You are all just guessing. Better to do some research.
[I Googled "study appropriately powered" without the quotes.]
The concept of "power" has a special meaning when used in the context of clinical research. The "power" of a trial or study is a measurable, or calculable quantity.
(1) BMC (British Medical Council) Research Methodology
A tutorial on pilot studies: the what, why and how
http://www.biomedcentral.com/1471-2288/10/1
A study should only be conducted if the results will be informative; [...] The focus of a pilot study should be on assessment of feasibility, unless it was
powered appropriately to assess statistical significance.
(2) The Wikipedia article about clinical trials...
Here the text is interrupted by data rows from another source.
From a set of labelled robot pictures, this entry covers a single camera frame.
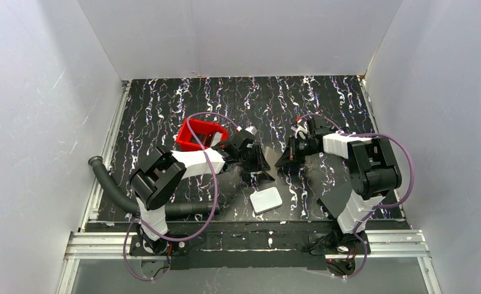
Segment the red plastic bin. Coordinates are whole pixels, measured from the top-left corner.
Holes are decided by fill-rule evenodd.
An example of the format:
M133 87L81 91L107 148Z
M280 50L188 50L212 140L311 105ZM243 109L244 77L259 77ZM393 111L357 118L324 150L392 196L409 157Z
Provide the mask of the red plastic bin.
M201 150L198 140L205 148L209 148L211 137L215 132L222 133L221 141L229 137L228 131L215 122L185 118L175 142L182 151L198 151Z

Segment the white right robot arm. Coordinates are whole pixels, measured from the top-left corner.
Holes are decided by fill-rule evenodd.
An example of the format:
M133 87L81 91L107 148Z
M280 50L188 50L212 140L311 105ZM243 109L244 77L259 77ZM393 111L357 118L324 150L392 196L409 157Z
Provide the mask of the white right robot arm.
M344 159L350 177L348 194L339 200L323 200L322 204L337 220L342 234L364 230L370 213L402 183L390 138L348 134L321 116L298 118L292 131L276 167L302 165L314 154Z

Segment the stack of credit cards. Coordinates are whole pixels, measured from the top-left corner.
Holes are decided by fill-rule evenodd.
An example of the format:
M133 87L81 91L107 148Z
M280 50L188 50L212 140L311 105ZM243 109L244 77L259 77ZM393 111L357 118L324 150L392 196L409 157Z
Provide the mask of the stack of credit cards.
M217 143L219 143L222 140L222 133L221 132L215 132L213 133L211 137L211 142L210 142L210 147L215 146Z

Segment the silver metal tin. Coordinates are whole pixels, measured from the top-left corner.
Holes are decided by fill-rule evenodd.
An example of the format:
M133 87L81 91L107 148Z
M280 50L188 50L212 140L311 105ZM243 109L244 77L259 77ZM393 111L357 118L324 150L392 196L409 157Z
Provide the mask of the silver metal tin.
M276 187L270 187L252 193L249 196L255 214L278 208L282 205L282 197Z

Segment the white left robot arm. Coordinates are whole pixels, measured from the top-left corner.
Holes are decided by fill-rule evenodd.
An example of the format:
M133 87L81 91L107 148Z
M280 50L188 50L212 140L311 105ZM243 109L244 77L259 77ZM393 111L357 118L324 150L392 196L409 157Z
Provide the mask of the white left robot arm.
M168 240L165 205L183 179L201 175L216 178L240 167L272 181L271 166L251 128L239 129L232 137L196 151L158 146L129 178L140 208L141 231L152 241Z

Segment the grey leather card holder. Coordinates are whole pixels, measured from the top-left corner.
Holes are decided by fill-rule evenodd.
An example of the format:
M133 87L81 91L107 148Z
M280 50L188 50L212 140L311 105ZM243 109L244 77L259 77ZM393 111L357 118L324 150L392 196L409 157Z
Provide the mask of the grey leather card holder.
M278 160L280 159L280 157L282 156L280 153L274 151L272 148L270 148L269 146L266 146L264 148L264 158L266 160L266 162L268 163L269 167L272 169L272 170L275 170L276 169L276 163L278 162Z
http://en.wikipedia.org/wiki/Clinical_trial#Statistical_power
Statistical power
The number of patients enrolled in a study has a large bearing on
the ability of the study to reliably detect the size of the effect of the study intervention. This is described as the "power" of the trial. The larger the sample size or number of participants in the trial, the greater the statistical power.
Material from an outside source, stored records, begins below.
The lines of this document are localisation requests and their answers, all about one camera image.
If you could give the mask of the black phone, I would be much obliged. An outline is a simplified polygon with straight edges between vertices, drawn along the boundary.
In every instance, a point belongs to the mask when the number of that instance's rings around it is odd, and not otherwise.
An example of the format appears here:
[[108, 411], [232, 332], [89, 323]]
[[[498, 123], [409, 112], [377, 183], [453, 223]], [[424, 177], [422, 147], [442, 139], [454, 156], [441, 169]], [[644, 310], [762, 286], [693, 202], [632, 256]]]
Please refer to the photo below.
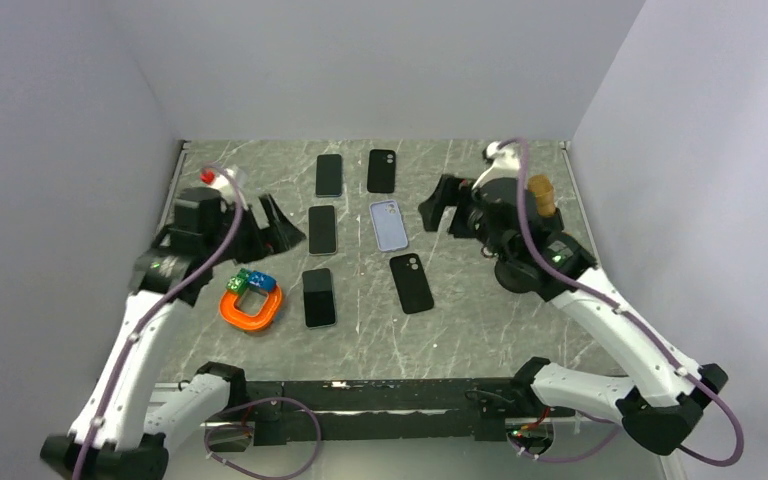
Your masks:
[[332, 273], [328, 268], [302, 274], [304, 321], [307, 328], [323, 328], [337, 323]]
[[310, 255], [333, 255], [337, 252], [337, 220], [332, 205], [308, 209], [308, 252]]

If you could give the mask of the lavender phone case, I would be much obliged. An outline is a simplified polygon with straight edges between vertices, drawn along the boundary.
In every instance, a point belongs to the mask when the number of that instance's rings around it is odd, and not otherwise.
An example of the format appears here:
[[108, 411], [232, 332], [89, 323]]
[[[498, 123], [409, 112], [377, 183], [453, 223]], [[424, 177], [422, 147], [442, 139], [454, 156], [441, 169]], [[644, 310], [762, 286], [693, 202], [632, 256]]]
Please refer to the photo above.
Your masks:
[[369, 211], [376, 243], [381, 252], [395, 252], [408, 247], [403, 217], [395, 200], [374, 202]]

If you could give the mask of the blue phone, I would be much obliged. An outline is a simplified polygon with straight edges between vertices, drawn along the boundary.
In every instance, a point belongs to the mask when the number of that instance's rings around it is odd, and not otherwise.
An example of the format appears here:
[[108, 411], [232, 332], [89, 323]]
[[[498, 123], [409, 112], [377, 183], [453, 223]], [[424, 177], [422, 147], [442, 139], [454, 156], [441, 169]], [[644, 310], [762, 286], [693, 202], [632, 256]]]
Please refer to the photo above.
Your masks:
[[321, 154], [316, 159], [315, 195], [339, 197], [343, 192], [343, 158], [340, 154]]

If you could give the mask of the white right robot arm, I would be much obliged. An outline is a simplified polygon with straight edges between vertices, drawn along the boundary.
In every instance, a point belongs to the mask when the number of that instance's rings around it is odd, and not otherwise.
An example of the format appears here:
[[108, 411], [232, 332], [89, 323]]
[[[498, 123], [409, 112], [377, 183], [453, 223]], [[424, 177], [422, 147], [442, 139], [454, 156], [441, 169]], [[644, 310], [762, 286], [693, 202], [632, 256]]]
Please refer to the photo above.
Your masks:
[[447, 208], [455, 211], [450, 233], [479, 241], [504, 289], [536, 294], [564, 312], [623, 370], [620, 377], [600, 376], [534, 357], [511, 379], [513, 406], [528, 416], [550, 407], [591, 414], [657, 455], [682, 449], [707, 406], [719, 401], [727, 374], [682, 354], [627, 304], [590, 251], [565, 231], [548, 178], [520, 184], [444, 175], [419, 205], [424, 228], [436, 230]]

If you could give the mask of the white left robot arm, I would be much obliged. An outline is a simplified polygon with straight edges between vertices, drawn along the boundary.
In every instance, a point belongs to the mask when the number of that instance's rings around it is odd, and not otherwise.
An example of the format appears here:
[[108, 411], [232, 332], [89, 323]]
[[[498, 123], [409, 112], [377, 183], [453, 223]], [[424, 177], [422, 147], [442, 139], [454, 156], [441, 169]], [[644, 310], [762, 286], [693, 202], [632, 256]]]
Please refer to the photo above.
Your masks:
[[303, 240], [269, 194], [259, 196], [267, 224], [230, 187], [191, 187], [172, 204], [170, 221], [136, 260], [125, 314], [110, 356], [65, 434], [49, 435], [40, 458], [63, 479], [161, 479], [171, 455], [209, 417], [239, 417], [247, 406], [245, 372], [208, 362], [156, 410], [160, 371], [181, 326], [192, 317], [213, 267], [284, 253]]
However, in designing a clinical trial, this consideration must be balanced with the fact that more patients make for a more expensive trial. The power of a trial is not a single, unique value; it estimates the ability of a trial to detect a difference of a particular size (or larger) between the treated (tested drug/device) and control (placebo or standard treatment) groups. By example, a trial of a lipid-lowering drug versus placebo with 100 patients in each group might have a power of 0.90 to detect a difference between patients receiving study drug and patients receiving placebo of 10 mg/dL or more, but only have a power of 0.70 to detect a difference of 5 mg/dL.